Children handle change best if it occurs in the context of a familiar routine. It provides a sense of predictability in a time of uncertainty. If a child has a routine, it reduces stress on the child. They feel safer.

“I encourage families, during times of chaos, to lean in to strict and predictable moments. For children whose parents are deployed, they may have some insecurity because life is unpredictable. A reading routine provides something they can expect,” said Dr. Penry. 

And so for military families, the ritual of family reading can be a glue to hold military families tightly together during deployment.

Changing the Tone Around Deployments

“It’s not rocket science what we do,” said Sally Ann Zoll, CEO and President of United Through Reading. “We’re just encouraging people to read.”

But sometimes it’s the sweetest, most simple moments that have the greatest impact. The response from family members is positive.

“When my soldiers are reaching their families, they are happy."

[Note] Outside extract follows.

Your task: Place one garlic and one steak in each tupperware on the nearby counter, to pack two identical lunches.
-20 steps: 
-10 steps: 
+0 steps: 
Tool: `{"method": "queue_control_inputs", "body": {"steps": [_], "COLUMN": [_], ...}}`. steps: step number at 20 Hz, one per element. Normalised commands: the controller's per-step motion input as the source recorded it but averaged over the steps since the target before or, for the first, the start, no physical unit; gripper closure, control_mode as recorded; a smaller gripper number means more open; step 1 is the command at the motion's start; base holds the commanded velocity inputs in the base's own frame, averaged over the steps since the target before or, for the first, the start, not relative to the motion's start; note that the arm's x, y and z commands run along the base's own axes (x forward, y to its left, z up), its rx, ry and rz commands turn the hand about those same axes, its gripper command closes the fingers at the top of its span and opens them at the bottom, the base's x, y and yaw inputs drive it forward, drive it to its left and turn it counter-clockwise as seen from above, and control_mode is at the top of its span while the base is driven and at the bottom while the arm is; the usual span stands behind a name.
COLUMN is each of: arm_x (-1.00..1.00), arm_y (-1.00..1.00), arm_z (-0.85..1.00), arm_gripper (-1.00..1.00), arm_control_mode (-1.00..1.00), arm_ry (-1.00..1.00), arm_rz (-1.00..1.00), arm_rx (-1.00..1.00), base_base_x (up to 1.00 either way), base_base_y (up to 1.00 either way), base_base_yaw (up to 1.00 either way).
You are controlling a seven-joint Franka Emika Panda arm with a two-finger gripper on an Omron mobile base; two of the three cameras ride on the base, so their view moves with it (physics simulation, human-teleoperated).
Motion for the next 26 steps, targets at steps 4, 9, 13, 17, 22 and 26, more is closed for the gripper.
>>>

Richard Addo serves as a Chaplain in the U.S. Army and recently returned from a deployment to Al Tigqauddum, Iraq. As a Chaplain, Addo leads activities that help boost morale and allow service members to feel connected in meaningful ways.

“When my soldiers are reaching their families, they are happy,” said Chaplain Addo. “Morale is high.”

Chaplain Addo’s deployments were at small camps, which he said often lack the programs and resources that larger camps may have. For this reason, he found United Through Reading incredibly useful.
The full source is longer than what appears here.